- Required work -
Transcribe the whole listing exactly, but do not carry over its pictures.

- Dataset extract -

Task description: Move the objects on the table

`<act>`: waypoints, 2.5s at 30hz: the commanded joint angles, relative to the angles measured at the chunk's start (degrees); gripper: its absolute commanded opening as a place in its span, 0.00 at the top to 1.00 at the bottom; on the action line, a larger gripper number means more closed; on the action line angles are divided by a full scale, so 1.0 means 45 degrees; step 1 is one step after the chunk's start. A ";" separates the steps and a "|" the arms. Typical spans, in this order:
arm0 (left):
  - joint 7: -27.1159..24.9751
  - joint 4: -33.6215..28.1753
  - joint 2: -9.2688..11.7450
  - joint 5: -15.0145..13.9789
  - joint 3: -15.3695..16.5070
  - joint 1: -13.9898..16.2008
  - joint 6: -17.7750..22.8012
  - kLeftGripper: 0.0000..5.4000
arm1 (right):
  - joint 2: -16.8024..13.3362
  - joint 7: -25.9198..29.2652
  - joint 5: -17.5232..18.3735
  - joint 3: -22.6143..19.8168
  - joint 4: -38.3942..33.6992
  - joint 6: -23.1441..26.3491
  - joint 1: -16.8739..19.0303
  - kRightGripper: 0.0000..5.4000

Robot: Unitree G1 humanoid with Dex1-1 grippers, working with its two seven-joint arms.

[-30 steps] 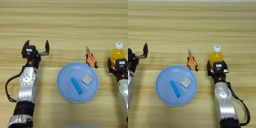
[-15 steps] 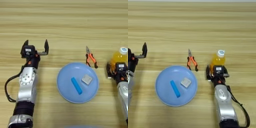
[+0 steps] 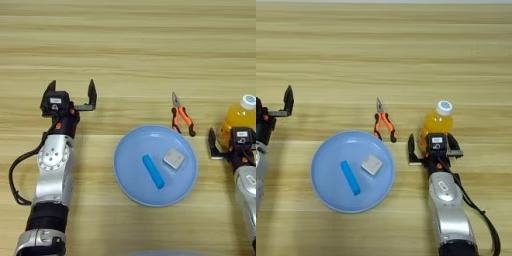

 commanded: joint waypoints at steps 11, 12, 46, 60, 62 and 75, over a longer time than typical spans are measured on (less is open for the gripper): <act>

- Solution -
Task description: Move the objects on the table

`<act>`: waypoints, 2.5s at 30hz: the commanded joint angles, relative to the angles measured at the chunk's start (degrees); gripper: its absolute commanded opening as a place in its span, 0.00 at the top to 1.00 at the bottom; on the action line, a larger gripper number means more closed; on the action line angles are divided by a full scale, so 1.0 means 45 degrees; step 1 is one step after the chunk's start. A ";" separates the steps and a "|" the arms. Typical spans, in this order:
arm0 (left):
  - joint 7: -27.1159..24.9751
  - joint 4: -33.6215..28.1753
  - joint 2: -9.2688..11.7450
  - joint 5: -15.0145..13.9789
  - joint 3: -15.3695..16.5070
  - joint 1: -13.9898..16.2008
  - joint 6: -17.7750..22.8012
  - kLeftGripper: 0.0000..5.4000
arm1 (right):
  - joint 2: -16.8024..13.3362
  - joint 7: -25.9198..29.2652
  - joint 5: -17.5232..18.3735
  - joint 3: -22.6143..19.8168
  - joint 4: -38.3942..33.6992
  - joint 6: -23.1441..26.3491
  - joint 1: -16.8739..19.0303
  - kRightGripper: 0.0000..5.4000

Robot: Unitree G1 humanoid with Dex1-1 grippers, working with its two seven-joint arms.

[-30 steps] 
[-15 steps] 
[+0 steps] 

 commanded: joint waypoints at steps 11, 12, 46, 60, 62 and 75, over a longer time than typical spans are measured on (less is open for the gripper): <act>

The output for this exercise is now complete.